**WORK ORDER**
Your reply should consist solely of the lines from the start of the material below through the line containing "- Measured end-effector", reproduced exactly.

*** Opening of RECORDS TO PROCESS ***

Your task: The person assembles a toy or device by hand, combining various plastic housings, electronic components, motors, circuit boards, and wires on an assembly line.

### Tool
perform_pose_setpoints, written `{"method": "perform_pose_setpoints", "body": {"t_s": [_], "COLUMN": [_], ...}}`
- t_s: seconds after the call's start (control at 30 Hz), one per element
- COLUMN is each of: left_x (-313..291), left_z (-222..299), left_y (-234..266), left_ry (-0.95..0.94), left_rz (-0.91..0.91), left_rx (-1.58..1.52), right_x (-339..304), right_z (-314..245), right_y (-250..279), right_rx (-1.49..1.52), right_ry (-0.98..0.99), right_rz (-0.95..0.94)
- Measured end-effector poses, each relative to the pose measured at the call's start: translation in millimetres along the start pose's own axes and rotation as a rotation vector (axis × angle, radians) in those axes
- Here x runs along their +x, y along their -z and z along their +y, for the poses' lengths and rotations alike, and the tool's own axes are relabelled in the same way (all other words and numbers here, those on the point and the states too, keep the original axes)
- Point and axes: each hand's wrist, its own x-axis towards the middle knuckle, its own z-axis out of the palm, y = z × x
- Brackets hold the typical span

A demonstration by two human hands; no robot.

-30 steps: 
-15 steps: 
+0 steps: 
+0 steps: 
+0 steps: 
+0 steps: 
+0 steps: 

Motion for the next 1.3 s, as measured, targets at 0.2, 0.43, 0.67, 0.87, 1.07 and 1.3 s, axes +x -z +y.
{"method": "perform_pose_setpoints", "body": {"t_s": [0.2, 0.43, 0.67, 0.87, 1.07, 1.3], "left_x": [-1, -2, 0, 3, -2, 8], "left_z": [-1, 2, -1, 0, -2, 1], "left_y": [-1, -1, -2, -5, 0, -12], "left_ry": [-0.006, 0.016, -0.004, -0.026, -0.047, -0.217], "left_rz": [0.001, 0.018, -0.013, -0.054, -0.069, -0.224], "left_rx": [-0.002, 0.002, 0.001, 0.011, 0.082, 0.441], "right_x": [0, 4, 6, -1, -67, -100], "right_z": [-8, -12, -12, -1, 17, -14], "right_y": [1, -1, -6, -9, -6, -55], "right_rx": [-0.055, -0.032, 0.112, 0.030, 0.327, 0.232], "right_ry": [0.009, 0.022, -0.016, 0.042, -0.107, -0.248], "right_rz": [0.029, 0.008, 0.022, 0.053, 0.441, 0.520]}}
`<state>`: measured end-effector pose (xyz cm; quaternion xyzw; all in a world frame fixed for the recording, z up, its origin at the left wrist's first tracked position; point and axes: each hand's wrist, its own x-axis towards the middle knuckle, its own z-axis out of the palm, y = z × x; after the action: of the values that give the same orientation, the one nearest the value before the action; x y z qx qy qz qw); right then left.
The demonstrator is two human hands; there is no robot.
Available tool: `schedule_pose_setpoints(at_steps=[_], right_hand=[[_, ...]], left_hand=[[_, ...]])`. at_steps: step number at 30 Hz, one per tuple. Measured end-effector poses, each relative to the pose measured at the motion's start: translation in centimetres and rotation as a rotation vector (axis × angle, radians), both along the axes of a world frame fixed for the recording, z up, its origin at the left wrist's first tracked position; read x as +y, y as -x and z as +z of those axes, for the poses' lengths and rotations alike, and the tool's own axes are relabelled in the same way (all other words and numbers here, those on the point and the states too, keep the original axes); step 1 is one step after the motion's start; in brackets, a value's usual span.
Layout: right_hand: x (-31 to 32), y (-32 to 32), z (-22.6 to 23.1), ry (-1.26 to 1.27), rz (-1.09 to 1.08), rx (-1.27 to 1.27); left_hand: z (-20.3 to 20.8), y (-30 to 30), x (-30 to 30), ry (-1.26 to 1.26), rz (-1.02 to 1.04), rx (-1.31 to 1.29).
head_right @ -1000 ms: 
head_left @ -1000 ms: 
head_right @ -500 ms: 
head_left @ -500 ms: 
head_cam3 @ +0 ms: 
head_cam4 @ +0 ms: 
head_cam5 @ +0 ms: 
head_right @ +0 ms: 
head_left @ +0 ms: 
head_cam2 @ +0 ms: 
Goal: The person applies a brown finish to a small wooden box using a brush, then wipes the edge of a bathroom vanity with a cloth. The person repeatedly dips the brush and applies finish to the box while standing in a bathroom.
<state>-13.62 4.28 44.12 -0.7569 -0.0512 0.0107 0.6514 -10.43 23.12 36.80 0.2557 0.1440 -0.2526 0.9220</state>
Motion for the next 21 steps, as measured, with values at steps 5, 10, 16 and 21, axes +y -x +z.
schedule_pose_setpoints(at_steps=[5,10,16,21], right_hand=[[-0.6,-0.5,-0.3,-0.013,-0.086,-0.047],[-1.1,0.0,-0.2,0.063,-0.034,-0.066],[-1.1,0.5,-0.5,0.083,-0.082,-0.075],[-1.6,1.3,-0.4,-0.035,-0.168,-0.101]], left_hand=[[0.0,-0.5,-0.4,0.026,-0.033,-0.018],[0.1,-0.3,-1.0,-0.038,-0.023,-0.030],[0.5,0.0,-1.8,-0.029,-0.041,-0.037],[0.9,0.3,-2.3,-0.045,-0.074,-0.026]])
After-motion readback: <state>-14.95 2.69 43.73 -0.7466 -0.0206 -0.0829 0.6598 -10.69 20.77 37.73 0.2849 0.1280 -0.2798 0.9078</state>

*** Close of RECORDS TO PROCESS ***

**RESPONSE**
Your task: The person assembles a toy or device by hand, combining various plastic housings, electronic components, motors, circuit boards, and wires on an assembly line.

### Tool
perform_pose_setpoints, written `{"method": "perform_pose_setpoints", "body": {"t_s": [_], "COLUMN": [_], ...}}`
- t_s: seconds after the call's start (control at 30 Hz), one per element
- COLUMN is each of: left_x (-313..291), left_z (-222..299), left_y (-234..266), left_ry (-0.95..0.94), left_rz (-0.91..0.91), left_rx (-1.58..1.52), right_x (-339..304), right_z (-314..245), right_y (-250..279), right_rx (-1.49..1.52), right_ry (-0.98..0.99), right_rz (-0.95..0.94)
- Measured end-effector poses, each relative to the pose measured at the call's start: translation in millimetres along the start pose's own axes and rotation as a rotation vector (axis × angle, radians) in those axes

There's nothing left to add to the output.